The structural specificity of SHG images may be further improved by acquiring polarization-resolved images, which provides a quantitative index of the orientational disorder of collagen distribution within the focal volume [27,28]. Moreover, complete measurement of the SHG tensorial response of collagen fibrils may highlight chiral components as already observed in collagen thin films . Time-lapse experiments should then provide new data about the fibril chirality at various stages of fibrillogenesis. Polarization-resolved SHG imaging however requires longer acquisitions and advanced image processing, and new strategies have yet to be developed to enable monitoring of fast kinetics.

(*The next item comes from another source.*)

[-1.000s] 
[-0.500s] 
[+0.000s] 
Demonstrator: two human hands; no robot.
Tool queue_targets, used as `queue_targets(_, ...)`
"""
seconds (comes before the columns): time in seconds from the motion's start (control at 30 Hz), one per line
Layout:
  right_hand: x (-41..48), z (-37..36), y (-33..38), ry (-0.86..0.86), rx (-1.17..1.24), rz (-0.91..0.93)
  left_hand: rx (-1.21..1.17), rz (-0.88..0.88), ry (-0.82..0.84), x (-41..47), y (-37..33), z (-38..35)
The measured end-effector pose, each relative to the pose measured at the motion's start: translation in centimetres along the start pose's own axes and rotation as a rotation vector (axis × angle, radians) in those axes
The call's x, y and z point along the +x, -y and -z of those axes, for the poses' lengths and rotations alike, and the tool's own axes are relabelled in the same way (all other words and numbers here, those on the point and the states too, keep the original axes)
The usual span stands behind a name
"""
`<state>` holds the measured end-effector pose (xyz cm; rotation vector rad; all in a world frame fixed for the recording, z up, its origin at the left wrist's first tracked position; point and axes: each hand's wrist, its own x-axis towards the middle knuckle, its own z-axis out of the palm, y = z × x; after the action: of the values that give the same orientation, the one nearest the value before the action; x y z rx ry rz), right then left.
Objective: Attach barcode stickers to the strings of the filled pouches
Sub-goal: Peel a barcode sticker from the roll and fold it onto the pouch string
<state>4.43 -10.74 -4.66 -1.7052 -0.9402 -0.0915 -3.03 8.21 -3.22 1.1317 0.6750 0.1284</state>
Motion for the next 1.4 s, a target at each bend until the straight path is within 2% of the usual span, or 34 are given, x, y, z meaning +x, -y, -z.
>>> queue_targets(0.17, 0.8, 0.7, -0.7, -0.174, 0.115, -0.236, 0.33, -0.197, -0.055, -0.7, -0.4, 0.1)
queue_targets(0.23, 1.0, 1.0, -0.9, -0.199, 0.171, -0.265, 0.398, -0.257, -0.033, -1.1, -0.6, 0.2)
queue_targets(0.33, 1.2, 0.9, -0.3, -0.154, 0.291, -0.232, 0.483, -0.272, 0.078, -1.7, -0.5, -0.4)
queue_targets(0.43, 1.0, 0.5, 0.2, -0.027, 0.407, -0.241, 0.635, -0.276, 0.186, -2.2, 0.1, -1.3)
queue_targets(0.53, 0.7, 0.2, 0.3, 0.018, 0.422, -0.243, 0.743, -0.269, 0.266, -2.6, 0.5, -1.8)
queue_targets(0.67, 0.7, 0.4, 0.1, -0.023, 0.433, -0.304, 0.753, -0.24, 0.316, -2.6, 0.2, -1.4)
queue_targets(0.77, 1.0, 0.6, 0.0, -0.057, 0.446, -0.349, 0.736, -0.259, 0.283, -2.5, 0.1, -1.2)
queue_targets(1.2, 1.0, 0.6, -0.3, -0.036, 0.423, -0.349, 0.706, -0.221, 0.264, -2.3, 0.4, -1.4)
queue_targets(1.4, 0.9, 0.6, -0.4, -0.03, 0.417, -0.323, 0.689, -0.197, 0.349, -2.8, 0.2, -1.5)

In this paper, we used SHG imaging of diluted collagen solutions to monitor and quantify the kinetics of collagen fibrillogenesis. This work illustrates the potential of SHG microscopy for in situ 3D imaging of collagen fibrillogenesis with field of view over a few 100 µm. Moreover, this approach allows monitoring the growth of a single fibril using optical microscopy since the sensitivity of SHG microscopy to well-organized fibrils is below the optical resolution. SHG microscopy should therefore provide key insights into the molecular mechanisms of collagen assembly, as well as about the onset of chirality at the supramolecular level. This is a prerequisite to understand biological processes and engineer new biomimetic collagen-based matrices. In this respect, SHG microscopy appears to be a key technique for the rational design and characterization of biomaterials currently developed through a bottom up approach .
The authors gratefully acknowledge Jérémie Teillon, from the Center for Interdisciplinary Research in Biology—Collège de France, for discussion and experiments using confocal microscopy and Gervaise Mosser and Gaël Latour for fruitful discussions. C. Aimé thanks the ANR-Retour post-doctorant for financial support (ANR-09-RPDOC-023-01).